Aus zehntausenden Kehlen erschallte am Montag der Ruf «nach Hause, nach Europa» in der georgischen Hauptstadt Tiflis. Die Demonstranten verlangen, dass Georgien bald EU-Mitglied werden kann. Doch die EU-Kommission will Georgien nicht als EU-Kandidatenland anerkennen. Im Gegensatz zur Ukraine und Moldawien, die diesen Status bekommen sollen.
Aber die georgische Bevölkerung will klar in die EU. Die Zustimmungswerte für einen Beitritt liegen bei etwa 80 Prozent. Man ist überzeugt, zu Europa zu gehören. Sie möchten raus aus der Einflusssphäre Russlands.
Lange war Georgien eine Art Musterschüler unter den Staaten der Östlichen Partnerschaft der EU. Das sagt SRF-Auslandredaktorin Judith Huber. «Georgien tat sehr viel, um die verlangten Reformen durchzusetzen. Das Land rechnete fest damit, dass es zum EU-Beitritt kommen wird.»
Gründe gegen einen Kandidatenstatus
Und doch hat die EU-Kommission Georgien den Status als Kandidatenland letzten Freitag verwehrt. Die Auslandredaktorin nennt Gründe: «Die georgische Regierung hat in den letzten Jahren angefangen, die demokratischen Institutionen auszuhöhlen. Ausserdem hat sie ganz konkrete Reformen verweigert, die die EU gefordert hatte.» Zum Beispiel eine Wahlrechts- oder eine Justizreform.
«Auch um die Freiheit der Medien ist es immer schlechter bestellt.» Die Regierung habe ausserdem eine gewisse antiwestliche Rhetorik zu pflegen angefangen. «Sie wurde gar ausfällig gegen einzelne EU-Politiker und -Politikerinnen.»
Es steht der Verdacht im Raum, dass die Regierung sich vom Kreml beeinflussen lässt.
Besonders ins Gewicht fällt, dass sich Georgien nach dem Angriff Russlands auf die Ukraine nicht den Sanktionen des Westens angeschlossen hat. «Es steht auch der Verdacht im Raum, dass die Regierung sich vom Kreml beeinflussen lässt», so Huber.
Ein Grund dafür ist der enge Geschäftskontakt von Bidsina Iwanischwili zu Russland. Der schwer vermögende Geschäftsmann ist der Gründer der Regierungspartei «Georgischer Traum». «Das sieht die EU als Hypothek und als Hindernis dafür, dass das Land den Kandidatenstatus erhält.»
Auf den Entscheid der EU hat die georgische Regierung «ein bisschen beleidigt und irgendwie überheblich reagiert», so Judith Huber. «Der Regierungschef hat gesagt, Georgien verdiene den EU-Kandidatenstatus viel mehr als die Ukraine und Moldawien.»
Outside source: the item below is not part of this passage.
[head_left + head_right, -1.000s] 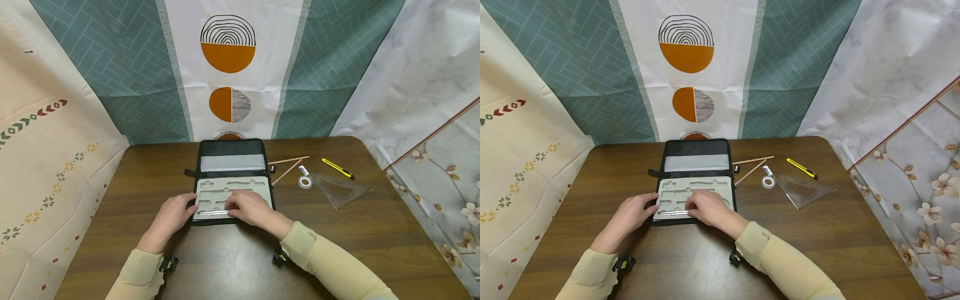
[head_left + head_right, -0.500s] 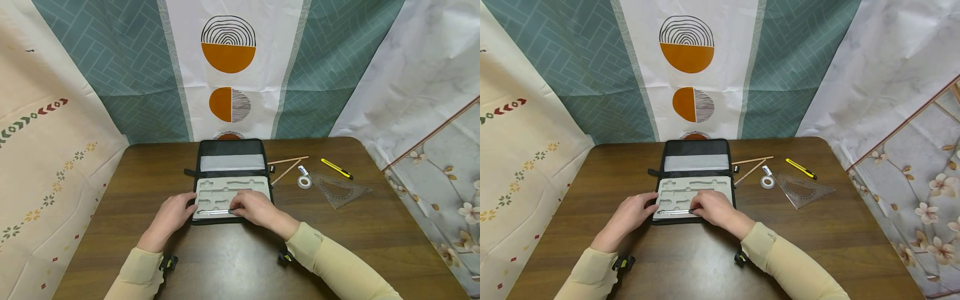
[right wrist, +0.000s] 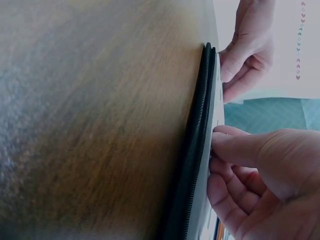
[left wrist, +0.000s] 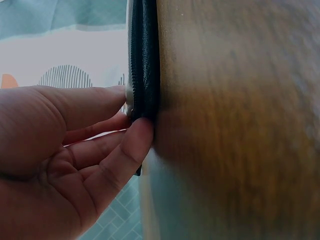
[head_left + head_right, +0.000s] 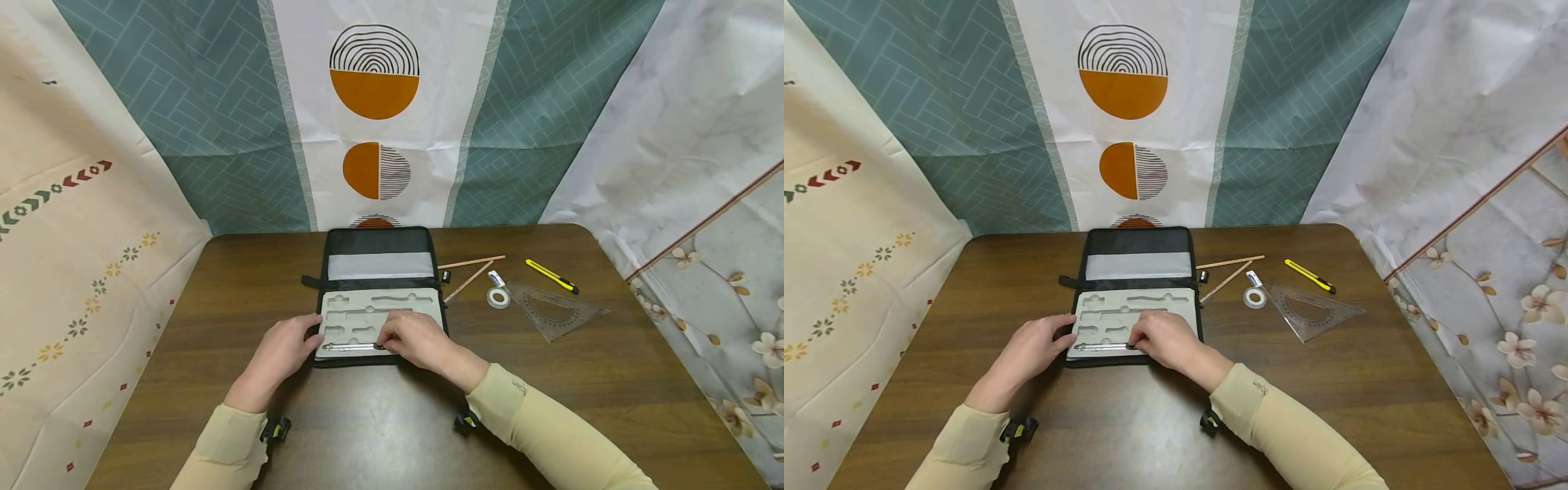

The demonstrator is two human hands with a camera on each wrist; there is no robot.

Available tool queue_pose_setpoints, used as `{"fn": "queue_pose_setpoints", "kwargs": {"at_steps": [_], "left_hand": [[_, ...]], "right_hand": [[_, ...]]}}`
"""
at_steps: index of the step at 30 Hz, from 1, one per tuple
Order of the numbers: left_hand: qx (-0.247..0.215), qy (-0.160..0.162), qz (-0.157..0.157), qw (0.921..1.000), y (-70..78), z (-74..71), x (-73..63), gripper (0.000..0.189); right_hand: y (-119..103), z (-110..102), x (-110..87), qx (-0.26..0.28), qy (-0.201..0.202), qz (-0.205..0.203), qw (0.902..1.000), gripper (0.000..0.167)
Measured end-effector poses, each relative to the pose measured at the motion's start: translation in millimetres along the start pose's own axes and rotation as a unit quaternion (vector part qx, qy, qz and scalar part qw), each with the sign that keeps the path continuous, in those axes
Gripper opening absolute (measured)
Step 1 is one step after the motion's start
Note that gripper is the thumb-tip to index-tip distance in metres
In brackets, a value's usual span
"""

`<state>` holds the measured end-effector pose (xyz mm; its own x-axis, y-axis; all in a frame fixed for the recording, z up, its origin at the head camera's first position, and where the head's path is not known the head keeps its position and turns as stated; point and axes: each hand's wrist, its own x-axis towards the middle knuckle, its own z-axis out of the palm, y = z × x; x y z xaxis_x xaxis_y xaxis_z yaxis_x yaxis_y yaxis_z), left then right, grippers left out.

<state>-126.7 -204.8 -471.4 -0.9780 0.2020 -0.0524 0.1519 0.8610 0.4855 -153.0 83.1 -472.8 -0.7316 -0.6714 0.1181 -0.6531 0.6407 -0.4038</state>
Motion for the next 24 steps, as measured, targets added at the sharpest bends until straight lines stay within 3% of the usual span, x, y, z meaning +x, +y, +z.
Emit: {"fn": "queue_pose_setpoints", "kwargs": {"at_steps": [10, 24], "left_hand": [[0.003, -0.003, -0.006, 1.0000, 2.0, 0.5, -0.4, 0.045], [0.003, -0.003, -0.005, 1.0000, 2.3, 1.9, 0.1, 0.045]], "right_hand": [[0.3, -0.6, -1.8, 0.003, -0.004, 0.005, 1.0000, 0.010], [0.3, -3.8, -4.7, 0.002, -0.015, -0.021, 0.9997, 0.009]]}}
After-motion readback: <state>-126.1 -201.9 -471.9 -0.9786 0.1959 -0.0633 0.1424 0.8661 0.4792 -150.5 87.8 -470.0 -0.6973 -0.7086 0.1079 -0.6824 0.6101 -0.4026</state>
Irakli Garibaschwili wies auch darauf hin, dass russische Truppen sehr nahe sind. Zurecht, findet Huber. Sie sind 50 Kilometer von der Hauptstadt Tiflis entfernt. Tausende russische Soldaten sind in den Gebieten Abchasien und Südossetien. «Die Regierung argumentiert, man sei zurückhaltend mit den Sanktionen gegenüber Russland, weil man so eine Eskalation mit Russland vermeiden wolle.»
Ausserdem ist Georgien wirtschaftlich sehr abhängig von Russland. Neben dieser Argumentation der Vorsicht verbreitet die Regierung hingegen Verschwörungstheorien: Der Westen wolle Georgien in einen Krieg mit Russland treiben.
Georgien wird von der EU auf die Wartebank verbannt. Mit möglichen Folgen. «Es gibt die Befürchtung, dass dies das Land in die Einflusssphäre Russlands treiben könnte. Dass eine antiwestliche Stimmung entstehen oder sogar gezielt gefördert werden könnte», erklärt die Auslandredaktorin. Russland könnte die Entscheidung der EU gar als Freipass verstehen, um seinen Einfluss auszuweiten.